### Work to complete
Transcribe exactly, and only, the lines from the one with "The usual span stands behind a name" through the end of the records below, including both of those lines. Skip all pictures.

(Records from a dataset)
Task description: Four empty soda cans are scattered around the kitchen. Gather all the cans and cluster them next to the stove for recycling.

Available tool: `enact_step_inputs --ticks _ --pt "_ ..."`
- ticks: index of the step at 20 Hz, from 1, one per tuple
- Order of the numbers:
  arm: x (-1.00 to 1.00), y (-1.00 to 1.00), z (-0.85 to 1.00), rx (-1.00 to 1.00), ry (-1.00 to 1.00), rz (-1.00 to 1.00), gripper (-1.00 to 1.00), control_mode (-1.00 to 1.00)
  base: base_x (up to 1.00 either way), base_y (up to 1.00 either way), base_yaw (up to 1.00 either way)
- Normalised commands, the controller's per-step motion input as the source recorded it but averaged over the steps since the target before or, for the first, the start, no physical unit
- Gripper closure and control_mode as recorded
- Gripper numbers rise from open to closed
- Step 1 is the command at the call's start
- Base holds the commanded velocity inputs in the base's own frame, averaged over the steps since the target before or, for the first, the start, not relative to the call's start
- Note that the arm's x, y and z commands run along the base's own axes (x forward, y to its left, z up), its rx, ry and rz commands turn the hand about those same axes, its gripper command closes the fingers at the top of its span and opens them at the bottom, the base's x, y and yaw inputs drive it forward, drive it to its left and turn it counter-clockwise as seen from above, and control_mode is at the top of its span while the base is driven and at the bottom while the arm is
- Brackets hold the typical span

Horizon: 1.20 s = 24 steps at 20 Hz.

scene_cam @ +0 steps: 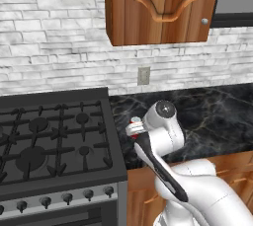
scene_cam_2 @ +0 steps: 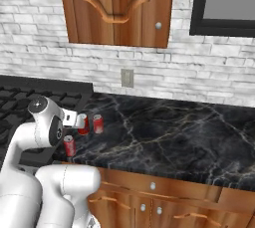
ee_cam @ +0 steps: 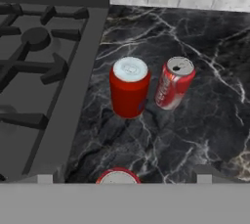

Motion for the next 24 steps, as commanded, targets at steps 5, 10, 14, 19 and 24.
enact_step_inputs --ticks 5,10,14,19,24 --pt "-0.44 0.0 0.29 0.19 0.0 0.03 -1.0 -1.0 0.0 0.0 0.0" --pt "-0.92 0.0 0.48 0.07 0.0 0.02 -1.0 -1.0 0.0 0.0 0.0" --pt "-1.0 -0.01 0.49 0.01 0.0 0.0 -1.0 -1.0 0.0 0.0 0.0" --pt "-0.98 -0.19 0.31 0.03 0.0 0.0 -1.0 -1.0 0.0 0.0 0.0" --pt "-0.74 -0.11 0.0 0.0 0.0 0.0 -1.0 -1.0 0.0 0.0 0.0"
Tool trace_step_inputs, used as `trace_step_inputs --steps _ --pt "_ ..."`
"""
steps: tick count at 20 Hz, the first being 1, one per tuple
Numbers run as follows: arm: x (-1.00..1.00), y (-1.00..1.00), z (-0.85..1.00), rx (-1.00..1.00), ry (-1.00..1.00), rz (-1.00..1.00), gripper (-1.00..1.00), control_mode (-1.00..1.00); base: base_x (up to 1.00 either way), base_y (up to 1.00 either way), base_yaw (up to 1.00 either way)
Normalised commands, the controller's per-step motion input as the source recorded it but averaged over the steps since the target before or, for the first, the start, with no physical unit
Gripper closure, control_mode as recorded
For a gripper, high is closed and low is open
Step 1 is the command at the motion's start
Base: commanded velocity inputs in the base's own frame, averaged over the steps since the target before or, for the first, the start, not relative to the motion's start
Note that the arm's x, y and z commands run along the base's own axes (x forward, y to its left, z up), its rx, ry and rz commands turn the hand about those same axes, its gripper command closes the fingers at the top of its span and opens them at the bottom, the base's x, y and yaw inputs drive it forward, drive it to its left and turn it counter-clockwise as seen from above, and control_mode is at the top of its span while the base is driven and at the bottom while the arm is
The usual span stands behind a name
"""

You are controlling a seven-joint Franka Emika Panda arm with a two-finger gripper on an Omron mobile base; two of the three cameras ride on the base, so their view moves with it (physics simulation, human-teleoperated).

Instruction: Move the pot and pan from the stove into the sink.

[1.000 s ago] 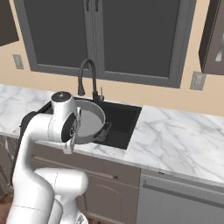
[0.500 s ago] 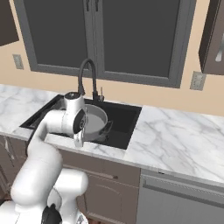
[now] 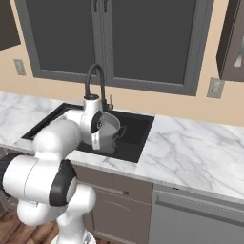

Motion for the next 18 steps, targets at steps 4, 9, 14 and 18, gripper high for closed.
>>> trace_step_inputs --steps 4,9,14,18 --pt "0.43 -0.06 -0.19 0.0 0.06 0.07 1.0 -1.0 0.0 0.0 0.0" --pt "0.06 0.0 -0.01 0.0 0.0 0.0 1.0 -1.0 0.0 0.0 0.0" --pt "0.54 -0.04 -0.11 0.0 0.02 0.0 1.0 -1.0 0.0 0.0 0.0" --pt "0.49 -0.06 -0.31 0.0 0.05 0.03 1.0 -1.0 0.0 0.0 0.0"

### Exercise output
The usual span stands behind a name
"""

You are controlling a seven-joint Franka Emika Panda arm with a two-finger gripper on an Omron mobile base; two of the three cameras ride on the base, so their view moves with it (physics simulation, human-teleoperated).

Instruction: Move the pot and pan from the stove into the sink.

[1.000 s ago] 
[0.500 s ago] 
[now] 

Motion for the next 18 steps, targets at steps 4, 9, 14 and 18, gripper high for closed.
>>> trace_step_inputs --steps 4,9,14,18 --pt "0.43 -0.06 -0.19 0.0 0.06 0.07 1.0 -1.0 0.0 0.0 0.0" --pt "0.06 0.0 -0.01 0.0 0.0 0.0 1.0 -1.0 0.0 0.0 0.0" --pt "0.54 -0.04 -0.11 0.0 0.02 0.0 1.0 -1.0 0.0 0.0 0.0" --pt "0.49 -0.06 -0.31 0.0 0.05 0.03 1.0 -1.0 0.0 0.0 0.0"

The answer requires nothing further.